Here, in his several filings, the plaintiff alleged that he told jail personnel about his medical needs and disabilities and his need for an accommodation, and he asked for his mandated phone calls to try to get his medication. Again, liberally construing his pleadings, he has alleged enough for service.

Compl. - ECF No. 1 at 3, 6.

To the extent that he asserts an ADA claim against individual defendants in their individual capacities, those claims are barred by the ADA. See, e.g., Mitchell v. Kim, No. 20-CV-04114-YGR (PR), 2021 WL 148241, at *4 (N.D. Cal. Jan. 15, 2021) (“Title II of the ADA does not provide for suit against a public official acting in his individual capacity.”); Minkley v. Eureka City Schs., No. 17-CV-3241-PJH, 2017 WL 4355049, at *6 (N.D. Cal. Sept. 29, 2017) (“There is no individual liability for damages under the ADA . . . .”). But this does not preclude service. He names entity defendants and complains about what happened at the jail. “Public entities” under the statute include any state or local government or any department, agency, special-purpose district or other instrumentality of a state or local government. 42 U.S.C. § 12131(1)(A)-(B). “The ADA's broad language brings within its scope anything a public entity does.” Lee, 250 F.3d at 691 (cleaned up). “This includes programs or services provided at jails, prisons, and any other custodial or correctional institution.” Id. (cleaned up). Title II applies to arrests, including when the police fail to reasonably accommodate a disability during an arrest. Sheehan, 743 F.3d at 1232-33, rev'd in part on other grounds, 135 S.Ct. at 1768-69 (leaving open the questions of whether Title II applies to arrests and whether a public entity can be vicariously liable for damages for the purposeful or deliberate conduct of its employees).

2. Medical Care

A pretrial detainee's claim arises under the Fourteenth Amendment's Due Process Clause and is governed by an objective deliberate-indifference standard rather than the subjective one that applies to a convicted prisoner's claim.

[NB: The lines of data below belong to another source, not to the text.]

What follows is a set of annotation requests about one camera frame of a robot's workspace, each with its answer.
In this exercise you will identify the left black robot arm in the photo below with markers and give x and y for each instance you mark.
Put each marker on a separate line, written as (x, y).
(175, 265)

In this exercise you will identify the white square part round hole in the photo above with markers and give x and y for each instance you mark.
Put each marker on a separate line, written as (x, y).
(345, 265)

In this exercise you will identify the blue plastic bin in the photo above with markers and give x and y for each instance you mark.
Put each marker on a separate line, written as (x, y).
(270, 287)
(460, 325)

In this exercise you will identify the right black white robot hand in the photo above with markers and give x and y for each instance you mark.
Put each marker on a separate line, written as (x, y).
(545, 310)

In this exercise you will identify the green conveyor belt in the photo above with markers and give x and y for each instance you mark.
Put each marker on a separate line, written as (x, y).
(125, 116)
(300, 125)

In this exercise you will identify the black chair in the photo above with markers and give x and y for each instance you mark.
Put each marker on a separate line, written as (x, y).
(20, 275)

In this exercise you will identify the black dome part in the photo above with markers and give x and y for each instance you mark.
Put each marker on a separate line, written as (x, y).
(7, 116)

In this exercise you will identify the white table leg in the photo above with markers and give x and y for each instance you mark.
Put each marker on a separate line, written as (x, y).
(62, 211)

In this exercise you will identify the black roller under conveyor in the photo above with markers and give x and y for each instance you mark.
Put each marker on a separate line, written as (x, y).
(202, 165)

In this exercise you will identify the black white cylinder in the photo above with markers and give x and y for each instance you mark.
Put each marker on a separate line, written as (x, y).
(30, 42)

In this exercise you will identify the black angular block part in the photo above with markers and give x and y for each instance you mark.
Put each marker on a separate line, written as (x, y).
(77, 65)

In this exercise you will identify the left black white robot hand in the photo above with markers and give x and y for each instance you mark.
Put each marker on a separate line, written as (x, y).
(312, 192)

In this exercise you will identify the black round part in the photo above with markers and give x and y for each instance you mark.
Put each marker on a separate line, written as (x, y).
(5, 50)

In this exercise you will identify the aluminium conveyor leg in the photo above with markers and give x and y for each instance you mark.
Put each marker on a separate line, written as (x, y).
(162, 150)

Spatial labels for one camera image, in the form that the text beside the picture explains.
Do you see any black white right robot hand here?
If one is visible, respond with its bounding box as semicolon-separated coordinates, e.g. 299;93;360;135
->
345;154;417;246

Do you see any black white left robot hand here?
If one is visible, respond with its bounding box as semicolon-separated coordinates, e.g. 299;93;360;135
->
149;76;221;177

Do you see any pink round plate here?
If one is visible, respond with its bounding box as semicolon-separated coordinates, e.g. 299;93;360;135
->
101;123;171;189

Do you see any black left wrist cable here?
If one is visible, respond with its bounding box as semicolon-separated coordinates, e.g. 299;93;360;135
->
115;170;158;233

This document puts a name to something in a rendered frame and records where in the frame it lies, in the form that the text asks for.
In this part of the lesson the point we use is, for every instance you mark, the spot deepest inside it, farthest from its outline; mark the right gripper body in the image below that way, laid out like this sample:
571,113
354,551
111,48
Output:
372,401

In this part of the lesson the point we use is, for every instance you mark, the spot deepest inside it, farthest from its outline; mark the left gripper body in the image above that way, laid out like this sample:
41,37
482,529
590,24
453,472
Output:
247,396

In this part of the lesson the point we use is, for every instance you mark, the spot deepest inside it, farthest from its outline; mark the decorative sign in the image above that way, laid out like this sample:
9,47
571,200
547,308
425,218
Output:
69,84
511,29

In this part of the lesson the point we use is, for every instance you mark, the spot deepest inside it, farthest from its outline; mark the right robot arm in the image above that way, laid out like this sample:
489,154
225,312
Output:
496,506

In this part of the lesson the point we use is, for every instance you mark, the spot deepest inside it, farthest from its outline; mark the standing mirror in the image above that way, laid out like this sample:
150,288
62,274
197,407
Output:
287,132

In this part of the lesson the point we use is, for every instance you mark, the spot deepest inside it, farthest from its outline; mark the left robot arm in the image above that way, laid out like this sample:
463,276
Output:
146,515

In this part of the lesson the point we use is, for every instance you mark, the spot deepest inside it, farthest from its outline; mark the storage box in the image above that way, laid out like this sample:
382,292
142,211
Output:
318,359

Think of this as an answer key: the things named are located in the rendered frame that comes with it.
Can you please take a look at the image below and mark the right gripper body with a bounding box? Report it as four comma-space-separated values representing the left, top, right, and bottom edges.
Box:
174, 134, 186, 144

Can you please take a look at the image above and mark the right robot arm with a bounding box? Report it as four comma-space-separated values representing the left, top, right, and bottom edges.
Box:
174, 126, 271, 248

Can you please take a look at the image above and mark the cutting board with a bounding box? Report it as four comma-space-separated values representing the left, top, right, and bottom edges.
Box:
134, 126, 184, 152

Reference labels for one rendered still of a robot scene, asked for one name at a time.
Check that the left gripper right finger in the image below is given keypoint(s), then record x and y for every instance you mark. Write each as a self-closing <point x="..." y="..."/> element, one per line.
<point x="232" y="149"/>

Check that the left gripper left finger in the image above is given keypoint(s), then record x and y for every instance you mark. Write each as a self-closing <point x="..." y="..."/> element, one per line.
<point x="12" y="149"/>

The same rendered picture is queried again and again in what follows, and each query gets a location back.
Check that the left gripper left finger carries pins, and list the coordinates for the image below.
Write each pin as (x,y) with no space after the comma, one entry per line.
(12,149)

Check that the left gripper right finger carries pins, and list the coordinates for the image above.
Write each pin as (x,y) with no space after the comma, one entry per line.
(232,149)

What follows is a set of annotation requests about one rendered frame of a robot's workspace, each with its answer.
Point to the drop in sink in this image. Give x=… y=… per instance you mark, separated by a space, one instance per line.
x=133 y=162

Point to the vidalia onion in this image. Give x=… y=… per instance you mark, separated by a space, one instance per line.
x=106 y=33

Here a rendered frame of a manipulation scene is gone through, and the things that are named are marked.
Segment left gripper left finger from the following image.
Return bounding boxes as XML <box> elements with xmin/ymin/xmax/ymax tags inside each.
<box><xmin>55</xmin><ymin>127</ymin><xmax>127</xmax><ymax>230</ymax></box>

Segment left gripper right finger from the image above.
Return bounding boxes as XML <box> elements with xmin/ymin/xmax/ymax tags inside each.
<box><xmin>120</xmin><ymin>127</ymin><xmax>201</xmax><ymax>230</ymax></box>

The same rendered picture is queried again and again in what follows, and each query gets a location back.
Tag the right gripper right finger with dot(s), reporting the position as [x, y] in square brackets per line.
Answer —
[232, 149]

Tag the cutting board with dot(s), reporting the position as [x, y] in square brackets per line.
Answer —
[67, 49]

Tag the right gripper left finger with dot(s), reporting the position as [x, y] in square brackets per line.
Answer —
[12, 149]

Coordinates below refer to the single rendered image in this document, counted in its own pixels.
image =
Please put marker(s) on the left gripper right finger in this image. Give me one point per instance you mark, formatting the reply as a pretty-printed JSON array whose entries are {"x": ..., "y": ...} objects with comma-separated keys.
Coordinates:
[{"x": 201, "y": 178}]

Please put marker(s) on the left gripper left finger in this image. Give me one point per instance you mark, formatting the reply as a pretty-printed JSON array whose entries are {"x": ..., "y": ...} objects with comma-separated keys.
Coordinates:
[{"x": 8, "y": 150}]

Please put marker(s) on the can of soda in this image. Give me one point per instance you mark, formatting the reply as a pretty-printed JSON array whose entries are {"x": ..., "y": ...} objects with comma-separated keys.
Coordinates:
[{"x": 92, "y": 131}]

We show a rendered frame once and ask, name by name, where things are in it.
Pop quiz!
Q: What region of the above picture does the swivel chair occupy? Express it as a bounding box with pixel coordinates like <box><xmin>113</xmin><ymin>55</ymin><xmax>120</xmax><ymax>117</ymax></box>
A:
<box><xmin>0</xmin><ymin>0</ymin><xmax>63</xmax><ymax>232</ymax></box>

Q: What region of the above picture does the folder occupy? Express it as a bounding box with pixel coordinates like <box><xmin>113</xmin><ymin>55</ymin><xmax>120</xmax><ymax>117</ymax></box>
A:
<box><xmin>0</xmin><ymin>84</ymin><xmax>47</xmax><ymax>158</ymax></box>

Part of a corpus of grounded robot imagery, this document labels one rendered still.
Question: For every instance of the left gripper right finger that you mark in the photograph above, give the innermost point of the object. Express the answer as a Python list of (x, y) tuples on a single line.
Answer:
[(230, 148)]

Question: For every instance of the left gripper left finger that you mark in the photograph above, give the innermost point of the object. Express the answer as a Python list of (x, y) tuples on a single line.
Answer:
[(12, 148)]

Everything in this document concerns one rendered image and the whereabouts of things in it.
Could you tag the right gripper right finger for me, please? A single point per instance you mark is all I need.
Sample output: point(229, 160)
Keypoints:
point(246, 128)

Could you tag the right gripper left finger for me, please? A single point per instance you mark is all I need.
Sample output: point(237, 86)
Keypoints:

[T]he elements of a pretrial detainee's medical care claim against an individual defendant under the due process clause of the Fourteenth Amendment are: (i) the defendant made an intentional decision with respect to the conditions under which the plaintiff was confined; (ii) those conditions put the plaintiff at substantial risk of suffering serious harm; (iii) the defendant did not take reasonable available measures to abate that risk, even though a reasonable official in the circumstances would have appreciated the high degree of risk involved - making the consequences of the defendant's conduct obvious; and (iv) by not taking such measures, the defendant caused the plaintiff's injuries.
Gordon v. Cnty. of Orange, 888 F.3d 1118, 1125 (9th Cir. 2018). For the third element, the defendant's conduct must be objectively unreasonable, “a test that will necessarily turn on the facts and circumstances of each particular case.” Id. (cleaned up). “[T]he plaintiff must prove more than negligence but less than subjective intent - something akin to reckless disregard.” Id. (cleaned up).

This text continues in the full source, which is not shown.